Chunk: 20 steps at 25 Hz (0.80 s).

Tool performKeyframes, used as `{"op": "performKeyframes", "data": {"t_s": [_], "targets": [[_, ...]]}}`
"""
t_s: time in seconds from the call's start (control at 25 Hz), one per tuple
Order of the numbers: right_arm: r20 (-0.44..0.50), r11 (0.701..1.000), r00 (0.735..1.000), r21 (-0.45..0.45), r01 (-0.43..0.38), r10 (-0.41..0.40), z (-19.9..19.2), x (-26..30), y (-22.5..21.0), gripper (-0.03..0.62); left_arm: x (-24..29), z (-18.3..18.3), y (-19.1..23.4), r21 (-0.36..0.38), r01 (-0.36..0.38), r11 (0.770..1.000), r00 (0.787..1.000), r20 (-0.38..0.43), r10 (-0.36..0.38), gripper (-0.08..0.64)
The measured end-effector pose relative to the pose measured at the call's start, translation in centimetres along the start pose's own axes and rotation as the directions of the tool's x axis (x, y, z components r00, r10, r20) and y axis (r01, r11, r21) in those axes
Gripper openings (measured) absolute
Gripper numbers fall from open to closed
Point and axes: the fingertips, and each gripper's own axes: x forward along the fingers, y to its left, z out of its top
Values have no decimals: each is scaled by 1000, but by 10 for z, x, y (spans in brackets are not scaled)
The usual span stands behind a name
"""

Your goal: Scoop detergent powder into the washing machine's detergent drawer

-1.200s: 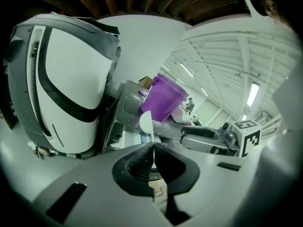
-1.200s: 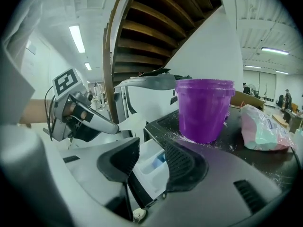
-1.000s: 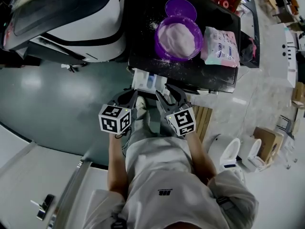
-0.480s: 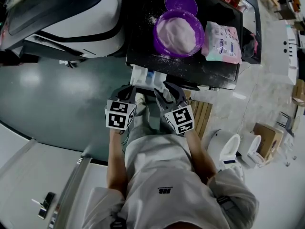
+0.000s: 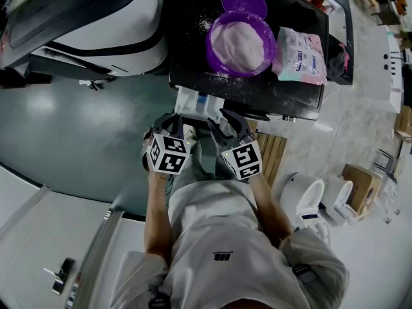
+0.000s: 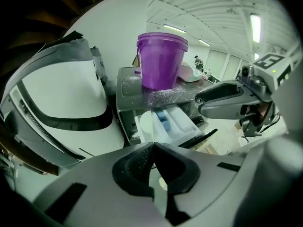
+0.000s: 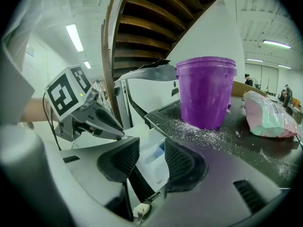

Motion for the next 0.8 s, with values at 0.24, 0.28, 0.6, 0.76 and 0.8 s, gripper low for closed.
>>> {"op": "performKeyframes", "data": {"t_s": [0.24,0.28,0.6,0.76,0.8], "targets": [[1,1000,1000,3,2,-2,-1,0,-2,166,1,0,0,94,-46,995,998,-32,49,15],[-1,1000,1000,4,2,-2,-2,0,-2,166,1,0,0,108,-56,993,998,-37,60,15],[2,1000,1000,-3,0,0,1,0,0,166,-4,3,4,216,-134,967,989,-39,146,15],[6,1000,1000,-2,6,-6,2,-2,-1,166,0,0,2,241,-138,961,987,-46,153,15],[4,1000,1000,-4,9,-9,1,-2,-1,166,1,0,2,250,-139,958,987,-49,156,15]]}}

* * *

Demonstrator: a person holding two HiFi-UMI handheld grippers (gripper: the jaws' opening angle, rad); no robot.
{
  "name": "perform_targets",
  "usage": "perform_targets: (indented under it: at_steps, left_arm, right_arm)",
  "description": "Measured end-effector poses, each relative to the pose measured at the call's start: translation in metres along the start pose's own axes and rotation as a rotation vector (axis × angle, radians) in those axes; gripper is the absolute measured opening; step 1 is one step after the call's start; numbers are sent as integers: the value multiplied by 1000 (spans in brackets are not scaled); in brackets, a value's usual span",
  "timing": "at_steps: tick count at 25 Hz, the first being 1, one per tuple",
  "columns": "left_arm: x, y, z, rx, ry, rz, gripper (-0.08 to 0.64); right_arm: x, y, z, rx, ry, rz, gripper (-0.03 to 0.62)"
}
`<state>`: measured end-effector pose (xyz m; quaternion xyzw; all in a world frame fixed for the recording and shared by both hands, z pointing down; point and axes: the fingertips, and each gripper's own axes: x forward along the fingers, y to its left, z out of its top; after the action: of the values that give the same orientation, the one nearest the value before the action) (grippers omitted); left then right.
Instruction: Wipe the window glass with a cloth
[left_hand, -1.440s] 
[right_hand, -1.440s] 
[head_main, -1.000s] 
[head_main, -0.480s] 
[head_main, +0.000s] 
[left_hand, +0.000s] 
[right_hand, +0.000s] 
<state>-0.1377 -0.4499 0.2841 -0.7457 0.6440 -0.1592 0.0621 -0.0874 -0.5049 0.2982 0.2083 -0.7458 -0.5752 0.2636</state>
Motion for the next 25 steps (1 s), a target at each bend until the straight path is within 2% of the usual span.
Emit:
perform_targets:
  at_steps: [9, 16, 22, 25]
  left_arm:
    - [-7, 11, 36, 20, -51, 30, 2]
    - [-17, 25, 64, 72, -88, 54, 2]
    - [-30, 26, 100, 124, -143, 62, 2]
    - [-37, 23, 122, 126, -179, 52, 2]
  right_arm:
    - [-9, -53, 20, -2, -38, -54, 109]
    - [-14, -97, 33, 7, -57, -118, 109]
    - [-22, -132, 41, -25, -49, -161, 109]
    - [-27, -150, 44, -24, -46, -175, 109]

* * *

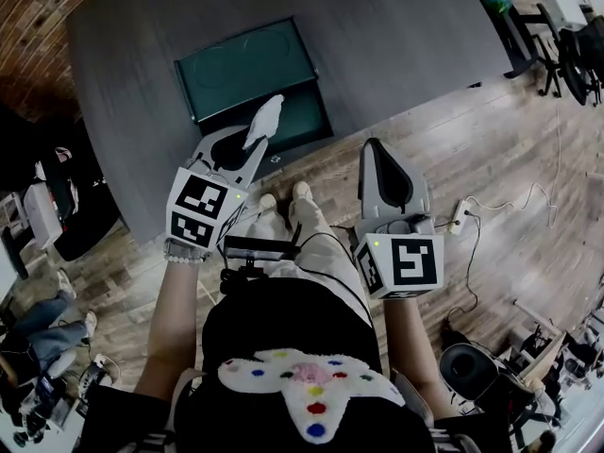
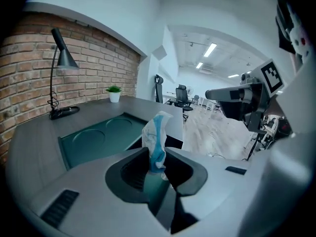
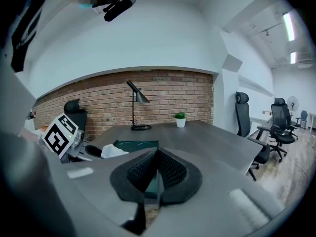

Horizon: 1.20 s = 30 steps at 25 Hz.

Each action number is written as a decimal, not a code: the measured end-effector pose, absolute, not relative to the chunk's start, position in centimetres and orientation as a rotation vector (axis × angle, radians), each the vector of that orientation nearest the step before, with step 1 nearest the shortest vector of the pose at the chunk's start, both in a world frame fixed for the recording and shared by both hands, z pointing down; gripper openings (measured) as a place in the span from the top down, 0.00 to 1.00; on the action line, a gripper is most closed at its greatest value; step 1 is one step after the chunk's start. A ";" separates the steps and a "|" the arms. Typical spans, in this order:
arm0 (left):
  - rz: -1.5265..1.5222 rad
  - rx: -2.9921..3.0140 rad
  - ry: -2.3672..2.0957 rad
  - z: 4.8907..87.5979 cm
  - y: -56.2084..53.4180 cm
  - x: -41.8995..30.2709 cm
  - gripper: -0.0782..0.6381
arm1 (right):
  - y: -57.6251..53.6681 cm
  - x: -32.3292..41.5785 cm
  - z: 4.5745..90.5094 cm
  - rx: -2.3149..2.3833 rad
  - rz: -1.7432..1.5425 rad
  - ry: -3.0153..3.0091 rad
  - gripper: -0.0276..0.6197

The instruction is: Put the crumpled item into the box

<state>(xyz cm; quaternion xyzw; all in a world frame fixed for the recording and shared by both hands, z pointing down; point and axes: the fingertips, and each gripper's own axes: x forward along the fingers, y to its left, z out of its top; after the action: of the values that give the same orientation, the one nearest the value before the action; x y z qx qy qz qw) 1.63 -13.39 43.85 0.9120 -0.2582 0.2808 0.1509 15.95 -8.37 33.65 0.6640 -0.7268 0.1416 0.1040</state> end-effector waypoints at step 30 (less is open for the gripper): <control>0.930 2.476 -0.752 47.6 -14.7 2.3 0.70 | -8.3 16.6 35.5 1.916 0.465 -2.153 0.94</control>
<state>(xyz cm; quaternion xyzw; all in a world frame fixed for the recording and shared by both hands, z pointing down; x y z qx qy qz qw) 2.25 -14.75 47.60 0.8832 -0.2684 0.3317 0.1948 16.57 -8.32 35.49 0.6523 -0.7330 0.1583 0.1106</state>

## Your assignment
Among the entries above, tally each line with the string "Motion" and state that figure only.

## Answer box
2